» PROBLEM TO SOLVE:
Scan the lines below for the string "grey" and copy every one that has it.

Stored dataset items
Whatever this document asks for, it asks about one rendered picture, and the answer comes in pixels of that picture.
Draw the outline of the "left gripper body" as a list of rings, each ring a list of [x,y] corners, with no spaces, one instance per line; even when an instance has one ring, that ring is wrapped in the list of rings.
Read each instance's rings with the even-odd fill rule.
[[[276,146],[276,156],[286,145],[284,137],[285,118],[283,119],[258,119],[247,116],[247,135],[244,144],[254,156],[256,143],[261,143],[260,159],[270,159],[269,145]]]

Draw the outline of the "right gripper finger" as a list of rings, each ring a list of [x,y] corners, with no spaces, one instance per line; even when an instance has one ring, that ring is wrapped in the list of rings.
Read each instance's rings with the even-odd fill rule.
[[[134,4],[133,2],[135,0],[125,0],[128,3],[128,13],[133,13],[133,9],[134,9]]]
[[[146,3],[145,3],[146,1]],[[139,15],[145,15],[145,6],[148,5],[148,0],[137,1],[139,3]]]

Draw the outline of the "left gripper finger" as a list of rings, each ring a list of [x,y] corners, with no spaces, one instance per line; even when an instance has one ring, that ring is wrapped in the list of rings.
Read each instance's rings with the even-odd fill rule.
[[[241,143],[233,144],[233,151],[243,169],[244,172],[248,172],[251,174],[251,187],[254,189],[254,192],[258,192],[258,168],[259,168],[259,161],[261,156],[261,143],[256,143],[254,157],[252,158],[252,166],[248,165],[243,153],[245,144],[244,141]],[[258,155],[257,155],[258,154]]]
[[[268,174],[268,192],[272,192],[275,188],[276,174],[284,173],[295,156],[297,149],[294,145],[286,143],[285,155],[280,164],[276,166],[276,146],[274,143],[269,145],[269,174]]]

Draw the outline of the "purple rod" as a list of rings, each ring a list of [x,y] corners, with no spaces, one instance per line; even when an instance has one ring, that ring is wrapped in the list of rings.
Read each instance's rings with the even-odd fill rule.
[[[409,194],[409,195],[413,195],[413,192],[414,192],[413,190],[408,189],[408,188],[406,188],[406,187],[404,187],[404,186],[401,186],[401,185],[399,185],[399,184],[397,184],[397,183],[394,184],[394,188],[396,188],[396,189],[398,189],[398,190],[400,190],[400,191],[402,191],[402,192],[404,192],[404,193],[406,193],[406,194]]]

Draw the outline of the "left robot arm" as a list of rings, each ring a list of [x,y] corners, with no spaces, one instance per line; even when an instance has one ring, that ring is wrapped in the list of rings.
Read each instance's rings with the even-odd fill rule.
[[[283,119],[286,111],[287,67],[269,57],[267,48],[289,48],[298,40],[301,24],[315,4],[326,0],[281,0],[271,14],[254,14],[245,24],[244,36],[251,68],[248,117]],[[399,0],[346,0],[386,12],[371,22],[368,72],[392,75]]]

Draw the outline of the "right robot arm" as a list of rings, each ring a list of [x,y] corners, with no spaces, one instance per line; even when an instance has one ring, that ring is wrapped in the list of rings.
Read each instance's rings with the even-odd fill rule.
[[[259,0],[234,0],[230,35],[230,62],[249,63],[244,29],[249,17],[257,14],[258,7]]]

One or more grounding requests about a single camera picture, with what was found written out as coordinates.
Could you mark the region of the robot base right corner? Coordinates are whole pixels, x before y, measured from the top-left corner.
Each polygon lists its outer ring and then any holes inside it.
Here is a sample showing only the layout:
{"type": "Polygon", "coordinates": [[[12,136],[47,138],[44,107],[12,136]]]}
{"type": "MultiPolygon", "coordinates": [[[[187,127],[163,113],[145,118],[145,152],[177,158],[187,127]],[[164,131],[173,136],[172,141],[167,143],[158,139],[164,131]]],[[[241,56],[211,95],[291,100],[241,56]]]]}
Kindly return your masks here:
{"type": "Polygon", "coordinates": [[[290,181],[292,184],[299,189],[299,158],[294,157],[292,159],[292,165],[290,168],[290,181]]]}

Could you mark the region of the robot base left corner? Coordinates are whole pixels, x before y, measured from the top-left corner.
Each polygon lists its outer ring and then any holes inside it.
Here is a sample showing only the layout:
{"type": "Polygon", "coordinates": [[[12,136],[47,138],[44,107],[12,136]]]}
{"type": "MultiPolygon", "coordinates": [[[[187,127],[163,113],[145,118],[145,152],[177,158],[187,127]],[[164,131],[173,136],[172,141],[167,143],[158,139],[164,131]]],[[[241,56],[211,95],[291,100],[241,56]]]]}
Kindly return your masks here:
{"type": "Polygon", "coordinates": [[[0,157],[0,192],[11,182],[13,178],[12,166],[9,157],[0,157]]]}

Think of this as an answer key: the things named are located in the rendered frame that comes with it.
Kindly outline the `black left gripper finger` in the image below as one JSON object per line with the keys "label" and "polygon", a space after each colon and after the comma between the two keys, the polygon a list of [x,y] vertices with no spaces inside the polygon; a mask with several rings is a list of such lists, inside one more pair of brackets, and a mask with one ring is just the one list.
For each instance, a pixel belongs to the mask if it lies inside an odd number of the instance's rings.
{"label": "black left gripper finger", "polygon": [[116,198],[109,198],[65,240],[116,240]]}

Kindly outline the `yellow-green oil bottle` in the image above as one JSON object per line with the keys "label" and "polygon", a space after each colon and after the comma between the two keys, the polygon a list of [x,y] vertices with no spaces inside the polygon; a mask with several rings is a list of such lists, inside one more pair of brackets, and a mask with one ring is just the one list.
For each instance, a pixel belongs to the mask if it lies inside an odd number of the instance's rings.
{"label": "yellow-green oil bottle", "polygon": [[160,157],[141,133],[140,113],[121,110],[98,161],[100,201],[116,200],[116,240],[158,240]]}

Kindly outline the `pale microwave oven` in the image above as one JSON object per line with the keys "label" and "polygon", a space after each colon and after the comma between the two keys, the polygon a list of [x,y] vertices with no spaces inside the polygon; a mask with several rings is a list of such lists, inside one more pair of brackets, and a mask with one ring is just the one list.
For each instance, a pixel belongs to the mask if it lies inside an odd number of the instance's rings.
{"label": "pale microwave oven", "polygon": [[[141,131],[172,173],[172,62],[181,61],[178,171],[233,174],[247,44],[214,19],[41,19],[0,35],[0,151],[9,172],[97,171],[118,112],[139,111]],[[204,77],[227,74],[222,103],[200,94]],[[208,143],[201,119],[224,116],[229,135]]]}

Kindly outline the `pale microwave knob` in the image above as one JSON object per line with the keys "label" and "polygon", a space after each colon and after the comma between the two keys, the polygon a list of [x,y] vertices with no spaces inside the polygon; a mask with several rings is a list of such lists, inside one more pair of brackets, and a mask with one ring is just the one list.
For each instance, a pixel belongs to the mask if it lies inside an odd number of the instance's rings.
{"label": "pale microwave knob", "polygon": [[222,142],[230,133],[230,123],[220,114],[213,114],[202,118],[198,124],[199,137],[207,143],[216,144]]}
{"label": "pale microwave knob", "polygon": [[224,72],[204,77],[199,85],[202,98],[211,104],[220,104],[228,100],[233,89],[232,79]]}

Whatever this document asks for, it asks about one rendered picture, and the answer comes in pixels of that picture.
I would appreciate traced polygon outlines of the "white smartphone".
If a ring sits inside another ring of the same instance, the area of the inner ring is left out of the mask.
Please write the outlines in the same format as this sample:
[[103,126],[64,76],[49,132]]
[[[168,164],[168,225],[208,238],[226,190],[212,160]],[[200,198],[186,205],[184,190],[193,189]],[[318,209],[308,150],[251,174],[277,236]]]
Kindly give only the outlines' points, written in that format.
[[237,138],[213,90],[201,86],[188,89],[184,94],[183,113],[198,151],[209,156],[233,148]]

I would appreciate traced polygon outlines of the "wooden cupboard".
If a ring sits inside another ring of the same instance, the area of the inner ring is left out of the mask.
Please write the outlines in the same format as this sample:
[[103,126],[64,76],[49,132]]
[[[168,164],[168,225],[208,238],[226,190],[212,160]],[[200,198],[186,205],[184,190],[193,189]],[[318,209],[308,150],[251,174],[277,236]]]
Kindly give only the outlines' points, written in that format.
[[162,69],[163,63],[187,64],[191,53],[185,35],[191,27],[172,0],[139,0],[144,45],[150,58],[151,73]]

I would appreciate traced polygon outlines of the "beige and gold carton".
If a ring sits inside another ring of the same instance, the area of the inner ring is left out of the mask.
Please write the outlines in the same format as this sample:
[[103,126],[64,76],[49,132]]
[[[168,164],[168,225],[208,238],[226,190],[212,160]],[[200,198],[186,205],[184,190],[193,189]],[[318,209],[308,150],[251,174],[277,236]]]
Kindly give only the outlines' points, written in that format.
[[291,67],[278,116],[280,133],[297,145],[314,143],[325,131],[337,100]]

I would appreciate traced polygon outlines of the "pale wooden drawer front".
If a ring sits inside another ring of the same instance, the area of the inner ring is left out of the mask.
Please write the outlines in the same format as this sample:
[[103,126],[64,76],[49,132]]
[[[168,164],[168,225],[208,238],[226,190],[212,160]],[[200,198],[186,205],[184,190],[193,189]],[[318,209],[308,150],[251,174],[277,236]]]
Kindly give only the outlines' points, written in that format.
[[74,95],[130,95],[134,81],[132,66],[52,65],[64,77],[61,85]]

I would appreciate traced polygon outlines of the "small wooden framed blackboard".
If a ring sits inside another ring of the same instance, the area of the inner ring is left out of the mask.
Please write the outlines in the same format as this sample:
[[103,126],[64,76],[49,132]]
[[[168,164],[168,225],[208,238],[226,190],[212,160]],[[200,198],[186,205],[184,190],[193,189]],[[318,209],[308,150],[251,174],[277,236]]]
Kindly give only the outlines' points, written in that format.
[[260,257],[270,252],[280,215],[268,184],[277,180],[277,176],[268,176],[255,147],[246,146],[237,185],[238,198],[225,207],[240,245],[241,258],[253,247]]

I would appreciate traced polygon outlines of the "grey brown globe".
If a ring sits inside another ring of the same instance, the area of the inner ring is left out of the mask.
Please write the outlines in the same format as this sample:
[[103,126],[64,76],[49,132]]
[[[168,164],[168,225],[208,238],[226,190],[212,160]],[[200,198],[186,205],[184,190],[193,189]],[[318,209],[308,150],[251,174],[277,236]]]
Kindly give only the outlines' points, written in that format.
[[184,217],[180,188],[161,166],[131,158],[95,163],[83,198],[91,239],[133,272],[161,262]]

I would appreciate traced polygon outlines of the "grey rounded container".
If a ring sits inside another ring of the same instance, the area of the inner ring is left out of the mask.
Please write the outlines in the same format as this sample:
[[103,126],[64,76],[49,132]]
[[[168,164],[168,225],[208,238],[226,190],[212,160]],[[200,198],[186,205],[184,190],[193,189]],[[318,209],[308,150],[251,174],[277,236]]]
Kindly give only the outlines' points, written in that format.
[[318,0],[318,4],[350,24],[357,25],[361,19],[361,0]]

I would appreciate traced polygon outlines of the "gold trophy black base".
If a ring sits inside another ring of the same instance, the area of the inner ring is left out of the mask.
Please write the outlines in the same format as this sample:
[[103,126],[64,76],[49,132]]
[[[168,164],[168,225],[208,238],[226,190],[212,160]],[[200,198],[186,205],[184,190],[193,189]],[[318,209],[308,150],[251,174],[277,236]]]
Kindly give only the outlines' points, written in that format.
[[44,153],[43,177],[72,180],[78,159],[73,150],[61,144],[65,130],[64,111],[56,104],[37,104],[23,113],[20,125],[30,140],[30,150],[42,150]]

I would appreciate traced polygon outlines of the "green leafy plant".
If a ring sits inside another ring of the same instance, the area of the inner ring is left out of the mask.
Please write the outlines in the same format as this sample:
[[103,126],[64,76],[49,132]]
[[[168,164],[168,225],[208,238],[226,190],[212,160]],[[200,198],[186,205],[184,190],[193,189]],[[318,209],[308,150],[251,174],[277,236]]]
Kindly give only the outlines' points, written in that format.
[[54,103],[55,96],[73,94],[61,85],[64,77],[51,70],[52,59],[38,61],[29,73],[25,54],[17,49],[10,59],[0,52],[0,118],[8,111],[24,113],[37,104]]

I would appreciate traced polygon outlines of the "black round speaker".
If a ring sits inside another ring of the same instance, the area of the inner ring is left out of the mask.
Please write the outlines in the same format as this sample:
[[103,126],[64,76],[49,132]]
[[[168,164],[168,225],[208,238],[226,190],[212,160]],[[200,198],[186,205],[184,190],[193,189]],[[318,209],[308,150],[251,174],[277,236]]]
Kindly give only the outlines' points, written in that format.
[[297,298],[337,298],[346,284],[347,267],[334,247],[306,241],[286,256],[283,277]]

» EXERCISE OUTPUT:
I would appreciate traced polygon outlines of the "grey brown globe".
I would appreciate traced polygon outlines of the "grey rounded container".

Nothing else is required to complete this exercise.